This supernova was the first one the present author (hf) observed with his own eyes, when it appeared almost as bright as the nucleus of M96.
Our image was obtained by Norbert Stapper on May 14, 1998 at 21:53 UT with a 8-inch SC telescope, LPR filter and ST7 CCD camera at 1.86 arc seconds per pixel, under modest observing conditions. Norbert estimated the brightness of the supernova as 12.0 +/- 0.1 at that time.
Spectral investigations indicated that this supernova is of type Ia, as there is no hydrogen, but helium present in the spectrum (see e.g. Mike Richmond's Supernova Taxonomy). In case of Supernova 1998bu, this may be of particular interest with respect to the cosmic distance scale determination, as supernovae of this type are often regarded as one of the more reliable "standard candles" for determining distances of more remote galaxies, and M96 has a Cepheid distance determined by the Hubble Space Telescope. Therefore, the brightness of SN type Ia might be better "gauged" by this supernova. These investigations have been actually carried out by Nick Suntzeff and co-workers (Suntzeff et.al. 1998).

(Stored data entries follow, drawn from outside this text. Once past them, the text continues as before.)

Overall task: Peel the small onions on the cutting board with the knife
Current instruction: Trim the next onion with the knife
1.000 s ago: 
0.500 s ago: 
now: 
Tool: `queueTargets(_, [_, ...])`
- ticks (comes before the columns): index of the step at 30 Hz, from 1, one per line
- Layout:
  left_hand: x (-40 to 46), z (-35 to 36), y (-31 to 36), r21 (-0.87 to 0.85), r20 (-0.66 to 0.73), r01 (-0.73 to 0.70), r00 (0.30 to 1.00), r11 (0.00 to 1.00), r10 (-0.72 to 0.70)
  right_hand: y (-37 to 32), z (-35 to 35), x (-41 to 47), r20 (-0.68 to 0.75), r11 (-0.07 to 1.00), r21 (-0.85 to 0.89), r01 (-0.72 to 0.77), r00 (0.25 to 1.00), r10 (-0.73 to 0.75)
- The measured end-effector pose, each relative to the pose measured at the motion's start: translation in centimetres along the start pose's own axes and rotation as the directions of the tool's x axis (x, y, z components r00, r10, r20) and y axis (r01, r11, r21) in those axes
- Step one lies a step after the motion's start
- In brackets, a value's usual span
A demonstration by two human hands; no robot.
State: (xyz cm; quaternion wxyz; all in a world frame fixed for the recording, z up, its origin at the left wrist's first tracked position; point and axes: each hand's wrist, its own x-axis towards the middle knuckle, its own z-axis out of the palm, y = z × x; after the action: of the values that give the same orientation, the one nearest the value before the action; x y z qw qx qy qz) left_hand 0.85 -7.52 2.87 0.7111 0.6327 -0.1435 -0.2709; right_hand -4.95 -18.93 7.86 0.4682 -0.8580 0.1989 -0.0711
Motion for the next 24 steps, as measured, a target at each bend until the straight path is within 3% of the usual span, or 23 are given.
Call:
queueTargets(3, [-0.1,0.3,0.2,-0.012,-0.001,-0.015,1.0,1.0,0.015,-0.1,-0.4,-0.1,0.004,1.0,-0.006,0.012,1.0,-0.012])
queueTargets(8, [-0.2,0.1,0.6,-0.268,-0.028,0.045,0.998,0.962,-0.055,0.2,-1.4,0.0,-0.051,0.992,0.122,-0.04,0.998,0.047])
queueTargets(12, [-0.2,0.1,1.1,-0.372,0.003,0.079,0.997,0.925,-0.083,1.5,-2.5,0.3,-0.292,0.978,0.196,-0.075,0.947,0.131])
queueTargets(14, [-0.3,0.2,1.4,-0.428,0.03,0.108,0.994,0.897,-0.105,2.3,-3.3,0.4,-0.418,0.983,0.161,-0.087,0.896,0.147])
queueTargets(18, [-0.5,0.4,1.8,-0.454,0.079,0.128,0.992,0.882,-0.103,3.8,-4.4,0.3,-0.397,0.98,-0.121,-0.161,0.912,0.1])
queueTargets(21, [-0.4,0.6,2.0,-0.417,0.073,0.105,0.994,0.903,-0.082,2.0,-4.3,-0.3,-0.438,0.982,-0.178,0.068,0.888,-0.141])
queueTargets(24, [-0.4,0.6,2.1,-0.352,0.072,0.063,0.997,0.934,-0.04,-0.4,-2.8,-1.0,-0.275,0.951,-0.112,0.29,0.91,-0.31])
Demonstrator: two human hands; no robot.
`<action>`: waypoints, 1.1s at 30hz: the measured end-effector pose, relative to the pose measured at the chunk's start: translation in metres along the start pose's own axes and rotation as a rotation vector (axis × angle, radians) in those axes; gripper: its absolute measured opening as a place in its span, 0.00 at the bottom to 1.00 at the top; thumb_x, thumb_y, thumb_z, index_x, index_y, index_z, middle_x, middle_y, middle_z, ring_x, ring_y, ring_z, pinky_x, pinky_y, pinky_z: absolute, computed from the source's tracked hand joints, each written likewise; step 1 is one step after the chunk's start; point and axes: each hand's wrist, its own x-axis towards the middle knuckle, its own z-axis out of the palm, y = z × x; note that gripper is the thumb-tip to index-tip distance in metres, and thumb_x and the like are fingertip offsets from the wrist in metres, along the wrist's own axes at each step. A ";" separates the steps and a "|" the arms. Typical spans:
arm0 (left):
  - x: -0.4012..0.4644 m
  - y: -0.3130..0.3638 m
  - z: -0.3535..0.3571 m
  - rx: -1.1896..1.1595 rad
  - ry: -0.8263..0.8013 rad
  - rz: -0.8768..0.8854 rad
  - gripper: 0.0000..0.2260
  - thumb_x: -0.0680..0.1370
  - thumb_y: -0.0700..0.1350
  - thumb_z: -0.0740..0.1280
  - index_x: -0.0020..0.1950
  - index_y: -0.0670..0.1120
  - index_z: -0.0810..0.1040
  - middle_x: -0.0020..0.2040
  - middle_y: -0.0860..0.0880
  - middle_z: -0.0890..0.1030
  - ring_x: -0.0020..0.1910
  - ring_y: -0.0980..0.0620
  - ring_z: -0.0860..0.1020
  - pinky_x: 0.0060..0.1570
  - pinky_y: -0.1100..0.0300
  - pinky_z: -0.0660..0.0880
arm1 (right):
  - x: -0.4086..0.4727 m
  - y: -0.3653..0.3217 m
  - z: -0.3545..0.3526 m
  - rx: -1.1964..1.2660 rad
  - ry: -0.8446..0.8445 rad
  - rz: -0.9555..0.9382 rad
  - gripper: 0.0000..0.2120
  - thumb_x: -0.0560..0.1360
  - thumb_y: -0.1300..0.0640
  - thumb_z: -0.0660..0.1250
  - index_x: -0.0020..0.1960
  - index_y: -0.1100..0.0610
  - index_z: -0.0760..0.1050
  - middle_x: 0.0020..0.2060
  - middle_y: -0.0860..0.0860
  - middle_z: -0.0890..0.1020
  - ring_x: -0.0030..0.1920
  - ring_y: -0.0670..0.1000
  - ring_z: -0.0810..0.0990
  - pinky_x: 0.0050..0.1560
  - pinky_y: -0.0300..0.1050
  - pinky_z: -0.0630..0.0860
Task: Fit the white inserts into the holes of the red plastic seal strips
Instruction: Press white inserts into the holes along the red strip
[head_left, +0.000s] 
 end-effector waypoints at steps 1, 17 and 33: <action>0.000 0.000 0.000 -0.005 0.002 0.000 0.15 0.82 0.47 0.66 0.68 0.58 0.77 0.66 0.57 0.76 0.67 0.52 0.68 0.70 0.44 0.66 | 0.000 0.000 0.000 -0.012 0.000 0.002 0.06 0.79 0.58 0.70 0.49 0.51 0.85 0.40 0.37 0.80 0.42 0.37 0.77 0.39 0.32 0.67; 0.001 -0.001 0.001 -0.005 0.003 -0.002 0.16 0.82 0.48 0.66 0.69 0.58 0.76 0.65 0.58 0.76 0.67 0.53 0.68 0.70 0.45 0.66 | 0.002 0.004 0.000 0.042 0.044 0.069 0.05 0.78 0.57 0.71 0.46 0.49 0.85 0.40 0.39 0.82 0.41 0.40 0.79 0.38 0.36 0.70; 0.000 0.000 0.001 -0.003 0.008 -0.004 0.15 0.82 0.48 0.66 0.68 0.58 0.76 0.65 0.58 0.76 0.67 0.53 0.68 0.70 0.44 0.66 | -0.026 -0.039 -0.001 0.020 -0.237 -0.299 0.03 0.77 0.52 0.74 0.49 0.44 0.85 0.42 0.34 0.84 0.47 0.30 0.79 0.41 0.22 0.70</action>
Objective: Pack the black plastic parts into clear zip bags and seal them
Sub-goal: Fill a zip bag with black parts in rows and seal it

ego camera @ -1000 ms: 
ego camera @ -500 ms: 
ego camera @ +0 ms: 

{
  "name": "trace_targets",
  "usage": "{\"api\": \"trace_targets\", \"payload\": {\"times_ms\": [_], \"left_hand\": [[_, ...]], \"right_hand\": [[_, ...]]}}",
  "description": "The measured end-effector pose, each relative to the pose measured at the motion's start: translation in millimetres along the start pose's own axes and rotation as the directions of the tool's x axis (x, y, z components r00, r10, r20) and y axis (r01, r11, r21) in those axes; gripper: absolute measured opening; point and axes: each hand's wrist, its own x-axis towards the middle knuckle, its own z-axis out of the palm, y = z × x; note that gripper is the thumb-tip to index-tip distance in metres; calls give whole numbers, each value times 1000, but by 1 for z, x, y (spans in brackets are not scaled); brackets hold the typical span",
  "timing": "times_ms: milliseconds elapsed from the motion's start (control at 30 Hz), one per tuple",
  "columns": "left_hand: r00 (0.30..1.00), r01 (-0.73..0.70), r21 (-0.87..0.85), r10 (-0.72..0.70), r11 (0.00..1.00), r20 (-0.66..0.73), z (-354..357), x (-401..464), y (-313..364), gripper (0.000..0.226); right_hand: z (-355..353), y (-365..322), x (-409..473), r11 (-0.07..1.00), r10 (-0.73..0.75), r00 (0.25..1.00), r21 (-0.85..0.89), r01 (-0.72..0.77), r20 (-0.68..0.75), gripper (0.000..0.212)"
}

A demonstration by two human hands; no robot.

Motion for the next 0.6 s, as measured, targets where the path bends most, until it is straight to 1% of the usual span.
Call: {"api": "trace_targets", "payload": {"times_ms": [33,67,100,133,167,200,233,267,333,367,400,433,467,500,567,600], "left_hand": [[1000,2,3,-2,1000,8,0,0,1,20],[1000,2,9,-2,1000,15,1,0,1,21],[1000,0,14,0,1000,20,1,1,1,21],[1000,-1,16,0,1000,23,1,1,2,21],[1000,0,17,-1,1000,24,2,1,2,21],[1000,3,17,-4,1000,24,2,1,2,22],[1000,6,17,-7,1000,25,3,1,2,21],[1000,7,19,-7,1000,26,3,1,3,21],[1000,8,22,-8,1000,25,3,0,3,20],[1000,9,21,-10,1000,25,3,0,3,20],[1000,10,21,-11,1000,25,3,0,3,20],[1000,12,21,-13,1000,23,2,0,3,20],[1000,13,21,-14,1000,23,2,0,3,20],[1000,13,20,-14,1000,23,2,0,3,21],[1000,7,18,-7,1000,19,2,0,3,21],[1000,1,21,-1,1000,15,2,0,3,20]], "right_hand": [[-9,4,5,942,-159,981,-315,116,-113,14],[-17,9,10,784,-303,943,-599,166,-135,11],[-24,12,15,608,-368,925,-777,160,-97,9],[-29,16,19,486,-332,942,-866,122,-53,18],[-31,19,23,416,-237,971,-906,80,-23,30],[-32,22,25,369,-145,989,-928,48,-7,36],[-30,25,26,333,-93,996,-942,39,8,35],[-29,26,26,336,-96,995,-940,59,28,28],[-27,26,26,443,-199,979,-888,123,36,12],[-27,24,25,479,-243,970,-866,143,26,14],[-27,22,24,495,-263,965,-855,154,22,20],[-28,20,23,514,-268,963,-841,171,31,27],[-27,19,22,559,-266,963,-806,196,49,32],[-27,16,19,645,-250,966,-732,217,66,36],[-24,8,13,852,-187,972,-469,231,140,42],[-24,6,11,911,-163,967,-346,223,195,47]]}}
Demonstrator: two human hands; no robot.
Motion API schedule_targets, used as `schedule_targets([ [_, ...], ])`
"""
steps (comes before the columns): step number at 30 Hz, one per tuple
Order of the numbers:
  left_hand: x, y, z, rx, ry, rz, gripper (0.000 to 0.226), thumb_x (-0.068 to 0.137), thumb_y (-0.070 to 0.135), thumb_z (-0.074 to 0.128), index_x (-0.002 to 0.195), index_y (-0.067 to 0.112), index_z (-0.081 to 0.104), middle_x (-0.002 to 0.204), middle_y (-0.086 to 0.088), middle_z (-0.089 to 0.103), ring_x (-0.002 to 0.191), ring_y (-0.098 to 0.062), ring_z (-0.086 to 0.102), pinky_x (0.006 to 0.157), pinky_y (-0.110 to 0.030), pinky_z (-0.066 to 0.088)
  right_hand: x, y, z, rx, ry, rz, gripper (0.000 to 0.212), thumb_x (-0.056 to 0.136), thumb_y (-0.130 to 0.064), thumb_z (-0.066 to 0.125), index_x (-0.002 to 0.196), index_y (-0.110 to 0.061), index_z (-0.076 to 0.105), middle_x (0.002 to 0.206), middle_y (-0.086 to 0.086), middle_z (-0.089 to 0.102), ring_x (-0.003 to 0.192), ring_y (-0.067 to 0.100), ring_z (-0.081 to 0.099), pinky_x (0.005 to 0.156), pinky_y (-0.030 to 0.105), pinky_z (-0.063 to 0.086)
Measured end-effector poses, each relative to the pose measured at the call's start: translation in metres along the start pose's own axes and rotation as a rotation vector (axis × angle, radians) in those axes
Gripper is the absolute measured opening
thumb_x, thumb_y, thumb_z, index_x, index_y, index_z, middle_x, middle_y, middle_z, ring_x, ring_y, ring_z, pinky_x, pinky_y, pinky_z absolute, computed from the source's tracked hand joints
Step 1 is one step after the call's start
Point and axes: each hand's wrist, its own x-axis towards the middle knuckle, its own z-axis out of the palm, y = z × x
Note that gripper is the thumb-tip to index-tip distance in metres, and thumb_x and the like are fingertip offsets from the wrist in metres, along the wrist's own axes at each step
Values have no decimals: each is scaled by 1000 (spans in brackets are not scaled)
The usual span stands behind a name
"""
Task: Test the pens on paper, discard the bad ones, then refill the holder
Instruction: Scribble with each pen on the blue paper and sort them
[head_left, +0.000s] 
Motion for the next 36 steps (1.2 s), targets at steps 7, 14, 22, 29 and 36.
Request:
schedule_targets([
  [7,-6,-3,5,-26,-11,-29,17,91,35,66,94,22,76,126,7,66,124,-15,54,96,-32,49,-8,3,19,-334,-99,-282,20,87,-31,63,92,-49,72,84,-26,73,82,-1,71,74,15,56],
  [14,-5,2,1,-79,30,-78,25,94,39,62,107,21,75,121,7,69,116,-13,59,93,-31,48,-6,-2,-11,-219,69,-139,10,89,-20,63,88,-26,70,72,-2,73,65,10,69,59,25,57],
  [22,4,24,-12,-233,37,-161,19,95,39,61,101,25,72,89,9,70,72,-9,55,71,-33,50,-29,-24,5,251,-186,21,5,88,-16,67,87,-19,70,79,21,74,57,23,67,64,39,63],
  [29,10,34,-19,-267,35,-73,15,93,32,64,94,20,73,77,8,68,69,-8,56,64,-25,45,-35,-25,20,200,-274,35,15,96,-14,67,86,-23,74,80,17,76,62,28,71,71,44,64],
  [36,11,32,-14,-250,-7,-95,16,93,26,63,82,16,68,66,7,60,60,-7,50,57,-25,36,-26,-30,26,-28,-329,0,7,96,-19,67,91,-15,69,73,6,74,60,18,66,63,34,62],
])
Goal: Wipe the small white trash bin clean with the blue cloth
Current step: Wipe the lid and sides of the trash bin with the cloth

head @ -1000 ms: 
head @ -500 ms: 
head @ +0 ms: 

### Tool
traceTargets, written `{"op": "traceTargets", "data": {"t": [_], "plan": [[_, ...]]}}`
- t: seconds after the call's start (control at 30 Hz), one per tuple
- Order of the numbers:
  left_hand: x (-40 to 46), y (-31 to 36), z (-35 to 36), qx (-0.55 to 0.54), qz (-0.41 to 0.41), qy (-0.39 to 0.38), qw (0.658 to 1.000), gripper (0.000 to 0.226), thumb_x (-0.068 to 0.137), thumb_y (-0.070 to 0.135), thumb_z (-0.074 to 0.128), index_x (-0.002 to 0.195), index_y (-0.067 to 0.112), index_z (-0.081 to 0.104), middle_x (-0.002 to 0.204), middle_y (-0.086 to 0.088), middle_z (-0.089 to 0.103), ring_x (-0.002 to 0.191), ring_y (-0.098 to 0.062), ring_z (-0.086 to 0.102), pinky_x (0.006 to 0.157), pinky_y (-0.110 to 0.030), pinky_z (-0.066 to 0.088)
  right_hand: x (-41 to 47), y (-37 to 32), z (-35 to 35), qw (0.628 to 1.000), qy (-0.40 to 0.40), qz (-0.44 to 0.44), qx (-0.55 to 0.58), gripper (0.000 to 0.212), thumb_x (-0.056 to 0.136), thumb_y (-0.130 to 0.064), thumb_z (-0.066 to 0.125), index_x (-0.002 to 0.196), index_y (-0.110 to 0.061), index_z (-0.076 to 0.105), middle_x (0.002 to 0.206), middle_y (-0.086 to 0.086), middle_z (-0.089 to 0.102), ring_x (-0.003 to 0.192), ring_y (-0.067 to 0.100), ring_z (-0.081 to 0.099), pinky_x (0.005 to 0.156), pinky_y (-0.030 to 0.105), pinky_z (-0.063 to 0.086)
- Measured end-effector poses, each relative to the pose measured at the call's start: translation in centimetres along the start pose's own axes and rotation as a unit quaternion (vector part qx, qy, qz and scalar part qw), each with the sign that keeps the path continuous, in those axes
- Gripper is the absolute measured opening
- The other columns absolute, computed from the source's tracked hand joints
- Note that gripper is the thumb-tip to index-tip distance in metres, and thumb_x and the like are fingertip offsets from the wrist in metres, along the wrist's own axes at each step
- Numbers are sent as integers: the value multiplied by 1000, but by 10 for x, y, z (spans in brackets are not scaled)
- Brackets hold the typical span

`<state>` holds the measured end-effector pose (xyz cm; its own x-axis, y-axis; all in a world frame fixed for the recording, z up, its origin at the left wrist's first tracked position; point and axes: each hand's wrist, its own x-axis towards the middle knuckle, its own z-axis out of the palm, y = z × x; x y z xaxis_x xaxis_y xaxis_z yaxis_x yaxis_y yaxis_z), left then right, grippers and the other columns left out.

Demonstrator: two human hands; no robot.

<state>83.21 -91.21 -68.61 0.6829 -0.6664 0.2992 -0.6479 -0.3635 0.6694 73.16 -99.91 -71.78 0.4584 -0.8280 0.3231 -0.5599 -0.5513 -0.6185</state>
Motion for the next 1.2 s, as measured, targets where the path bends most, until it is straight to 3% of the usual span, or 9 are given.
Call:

Type Ia supernovae are commonly interpreted as explosions of a White Dwarf which acquires too much mass from a companion star, so that its mass exceeds the Chandrasekhar limit of stability (about 1.4 solar masses) and finally collapses, causing a thermonuclear explosion, or as the result of a collision of two White Dwarf stars. As this process is thought to occur under very similar conditions each time, it is assumed that all type Ia supernova explosions are similar, i.e. are of similar luminosity and show similar light curves. Observational results give supplementary evidence to this assumption.